I worry about a softer nose. I dont want it to collapse when I am going across choppy snow. I got a powder board this season that does that, I rode it once and hung it up. Waste....


----------



## Alonzo (Dec 30, 2015)

Argo said:


> I worry about a softer nose. I dont want it to collapse when I am going across choppy snow. I got a powder board this season that does that, I rode it once and hung it up. Waste....


Yeah, I hear you on that one. You need nose stiffness, IMO, especially if you're planning on hauling ass through medium-to-high consequence terrain. Tomahawking into trees/rocks or off of cliffs sounds like a pretty shitty time.

I should clarify, for the sake of fairness, that I'm not saying the nose is soft, it's just not SUPER stiff. I got some vibration when bombing really fast on choppy snow, but not nearly enough to slow me down or make me doubt my edge, and folding the bitch was the last thing from my mind.


----------



## Alonzo (Dec 30, 2015)

Here are some pics of my Hammerhead 181, for those of you who are interested.

For scale, I'm 5'11" and 240lbs. The thing is as long as I am tall! It's a flat black/really dark grey, rather than a gloss, and actually looks way better than I was expecting; it's a nice looking board. I am riding it at +27 and -3, which I think works well for this board, along with a stiff binding and tight, stiff boots.

The geometry has some really neat features, which I'll show in the next post.


----------



## Alonzo (Dec 30, 2015)

As mentioned above, I really like the geometry of this board. 

Firstly, Mig put together an excellent blend of radii for this sidecut. It's tight at the nose and tail and more gradual in the middle, which results in quick turn in and lots of power out of turns, but isn't twitchy. Mig can elaborate on this if he wants to, but I'll just say that it feels awesome. The tighter radius at the back seems to make the tail feel less washy than one would expect from a board with 2 cms of taper. 

Secondly, the nose rises very gradually, which will result in good float. Also, the early rise transitions into the light camber gradually. When you press out the camber by applying pressure, the nose rises, bringing the contact point of the running length well back of the terminus of the effective edge. In practice, this makes for quick edge-to-edge transitions. The effect of this can be seen by comparing two of the pics below. I placed a piece of paper under the board and slid it along the bottom until it brought up solidly on the contact point of the running length (the side of the paper closest to my foot). Then I did the same thing with my foot applying pressure on the board. As you can see, even though the camber is only a scant 3-4 mms high, when I press it out, the contact point of the running length jumps back several inches. This combined with a really tight entry radius results in the board turning in really nimbly, and transitioning edge-to-edge nice and quick. It feels awesome on groomers and will help supply additional float in powder.

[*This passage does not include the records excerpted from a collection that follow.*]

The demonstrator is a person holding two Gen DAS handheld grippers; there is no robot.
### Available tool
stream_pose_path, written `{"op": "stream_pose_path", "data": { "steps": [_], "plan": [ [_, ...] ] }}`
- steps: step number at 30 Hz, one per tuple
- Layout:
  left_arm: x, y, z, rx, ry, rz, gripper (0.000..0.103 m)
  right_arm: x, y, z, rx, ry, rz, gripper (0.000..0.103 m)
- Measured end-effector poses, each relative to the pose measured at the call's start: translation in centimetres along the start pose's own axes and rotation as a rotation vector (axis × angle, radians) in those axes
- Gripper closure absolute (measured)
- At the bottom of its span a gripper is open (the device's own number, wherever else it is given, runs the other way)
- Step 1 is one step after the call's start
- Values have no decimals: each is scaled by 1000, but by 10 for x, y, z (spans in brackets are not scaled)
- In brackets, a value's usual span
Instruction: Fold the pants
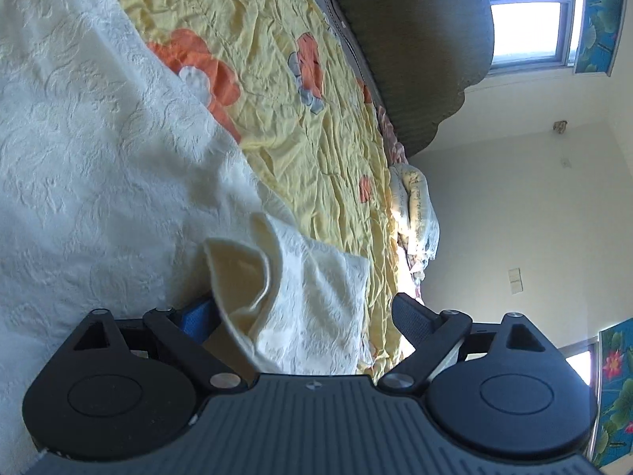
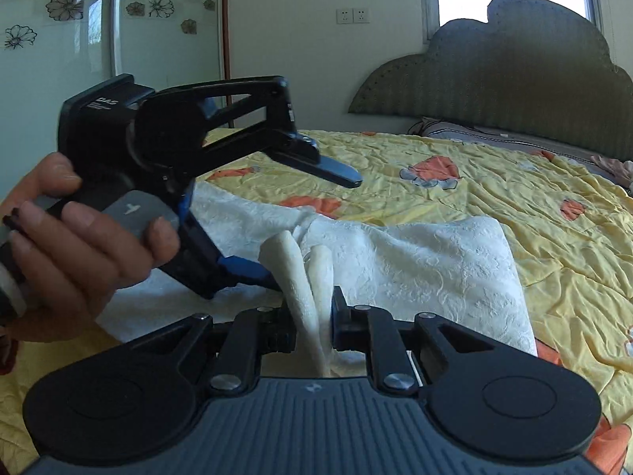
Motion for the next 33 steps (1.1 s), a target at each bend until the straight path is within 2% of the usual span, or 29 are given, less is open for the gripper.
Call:
{"op": "stream_pose_path", "data": {
  "steps": [1,2,4,5,6,9,11,18,21,22,23,24,25,27,29,30,31,33],
  "plan": [
    [-1,1,2,-10,10,11,25,0,-2,-2,-6,-14,6,88],
    [-3,3,4,-26,29,17,32,1,-3,-5,-11,-31,8,88],
    [-7,5,8,-81,96,13,80,0,1,-8,-11,-56,-10,87],
    [-7,5,11,-118,145,10,91,0,3,-11,-3,-71,-15,87],
    [-7,2,13,-143,193,28,95,-1,6,-14,2,-88,-21,87],
    [-9,-15,21,-213,321,111,96,-8,15,-33,-24,-123,-9,87],
    [-13,-29,23,-243,367,154,96,-13,21,-44,-49,-149,5,87],
    [-20,-73,15,-391,479,288,96,-23,50,-89,-167,-242,27,87],
    [-20,-77,4,-445,497,287,95,-20,60,-103,-190,-260,15,87],
    [-22,-76,0,-452,482,272,94,-18,63,-106,-189,-266,-1,87],
    [-23,-79,-4,-454,459,261,90,-16,66,-109,-189,-271,-31,83],
    [-25,-82,-6,-461,440,269,69,-14,67,-111,-184,-271,-59,80],
    [-27,-87,-7,-469,431,288,64,-14,65,-111,-178,-269,-75,72],
    [-30,-101,-5,-512,435,350,59,-17,47,-108,-221,-257,-78,69],
    [-35,-110,0,-558,458,403,58,-25,25,-92,-303,-189,-43,69],
    [-38,-111,4,-584,482,418,58,-31,14,-82,-313,-137,-18,69],
    [-41,-110,7,-596,499,414,58,-34,9,-72,-299,-97,0,68],
    [-45,-98,12,-624,528,343,55,-39,11,-48,-199,-22,-1,68]
  ]
}}
Point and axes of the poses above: each gripper's, at about its wrist camera, not at the fingertips, and y roughly the way its jaws point, z to its right, x to its underside, the point moved 1 cm from there along y, roughly the way its jaws point, and after that the axes turned 3 degrees about z, right-handed, at the moved point
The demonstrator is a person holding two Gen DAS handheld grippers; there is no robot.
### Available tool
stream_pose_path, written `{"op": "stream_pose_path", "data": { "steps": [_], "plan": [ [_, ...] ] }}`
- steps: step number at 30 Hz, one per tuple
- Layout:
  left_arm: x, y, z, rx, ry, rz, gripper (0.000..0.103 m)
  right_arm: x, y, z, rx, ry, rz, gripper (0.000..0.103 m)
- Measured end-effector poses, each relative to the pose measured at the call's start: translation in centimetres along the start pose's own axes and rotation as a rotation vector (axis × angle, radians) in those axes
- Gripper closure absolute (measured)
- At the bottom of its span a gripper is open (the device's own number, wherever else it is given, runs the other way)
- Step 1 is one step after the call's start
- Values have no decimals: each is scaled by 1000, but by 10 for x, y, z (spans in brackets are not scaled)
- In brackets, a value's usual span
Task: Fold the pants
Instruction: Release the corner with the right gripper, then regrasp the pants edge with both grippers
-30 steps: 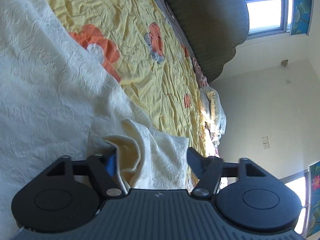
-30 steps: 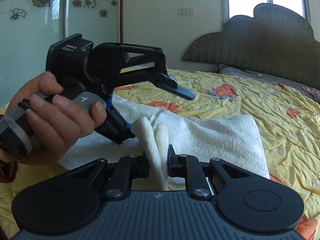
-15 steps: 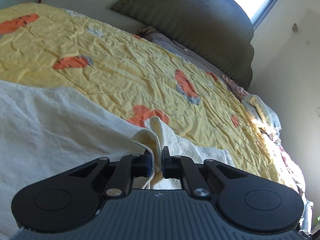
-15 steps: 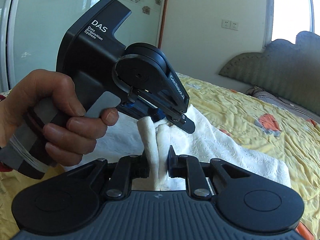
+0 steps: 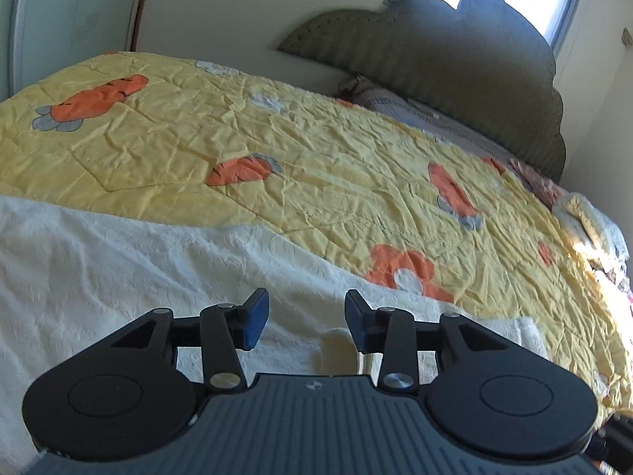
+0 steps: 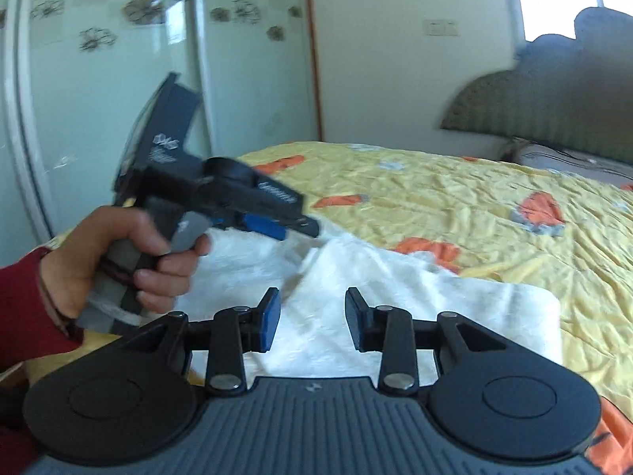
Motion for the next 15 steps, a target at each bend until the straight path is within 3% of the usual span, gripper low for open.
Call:
{"op": "stream_pose_path", "data": {
  "steps": [3,5,7,11,15],
  "plan": [
    [6,20,10,-18,47,-63,56,16,11,16,172,23,-124,68],
    [10,21,11,-55,60,-41,58,30,24,12,195,-46,-226,67],
    [10,11,6,-30,30,-19,57,32,17,-10,217,-148,-169,67],
    [7,-8,-4,-14,-49,-19,57,27,6,-59,58,-277,-38,68],
    [9,-30,-9,26,-85,-21,55,30,24,-93,59,-491,-48,69]
  ]
}}
Point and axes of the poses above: each gripper's, at about its wrist camera, not at the fingertips, and y roughly the way its jaws point, z to its right, x to its underside, the point moved 1 cm from there along y, roughly the way its jaws point, and after that the axes turned 3 degrees about z, right-handed, at the moved point
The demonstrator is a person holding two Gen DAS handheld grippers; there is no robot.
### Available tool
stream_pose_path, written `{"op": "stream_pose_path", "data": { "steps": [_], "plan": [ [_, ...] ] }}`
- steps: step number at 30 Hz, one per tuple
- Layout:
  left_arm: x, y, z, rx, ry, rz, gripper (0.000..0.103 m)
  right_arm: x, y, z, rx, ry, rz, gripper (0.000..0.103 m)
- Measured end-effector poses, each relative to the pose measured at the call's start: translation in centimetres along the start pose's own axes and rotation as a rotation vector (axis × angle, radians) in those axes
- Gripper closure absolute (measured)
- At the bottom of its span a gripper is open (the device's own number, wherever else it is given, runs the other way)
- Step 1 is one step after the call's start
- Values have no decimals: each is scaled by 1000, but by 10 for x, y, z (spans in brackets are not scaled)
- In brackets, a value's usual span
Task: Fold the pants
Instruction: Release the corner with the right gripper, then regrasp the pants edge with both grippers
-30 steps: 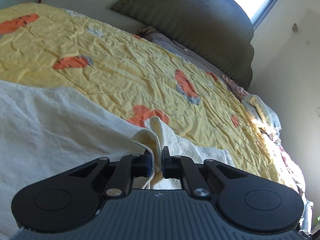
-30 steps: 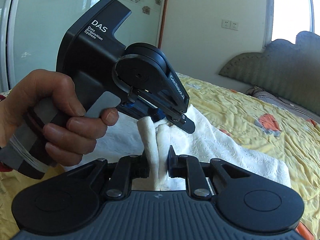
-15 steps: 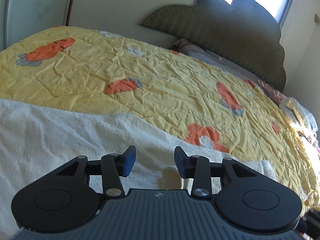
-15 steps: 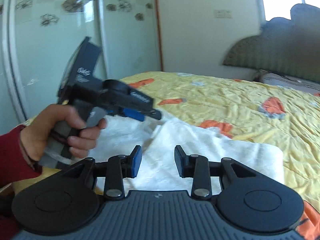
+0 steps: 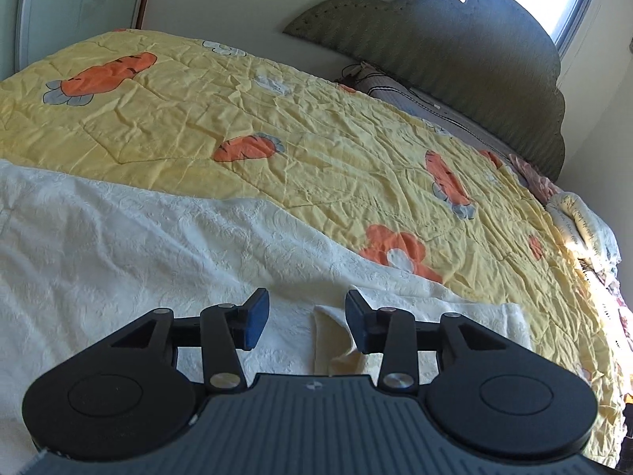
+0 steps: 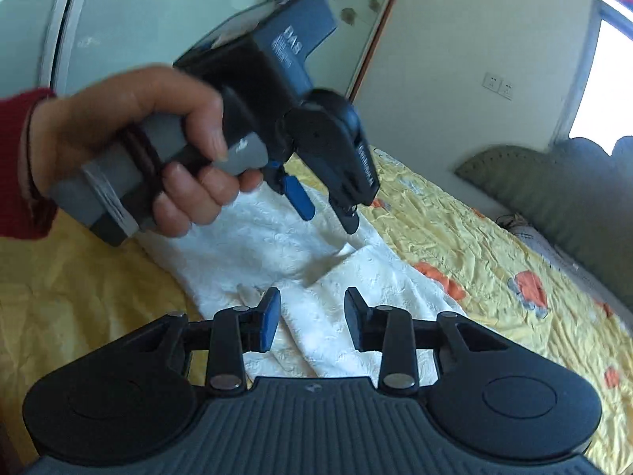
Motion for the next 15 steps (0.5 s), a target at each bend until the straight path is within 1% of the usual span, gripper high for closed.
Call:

The other really cool bit that I really dig is the extent of the transition zone up front - it's fucking huge. I think this qualifies as what the Furberg fans call 'reverse sidecut,' which, to me, just means that the widest part of the board is elongated, which gives good hold and feels good. Either way, I dig it.


----------



## Mig Fullbag (Apr 15, 2014)

Argo said:


> I worry about a softer nose. I dont want it to collapse when I am going across choppy snow. I got a powder board this season that does that, I rode it once and hung it up. Waste....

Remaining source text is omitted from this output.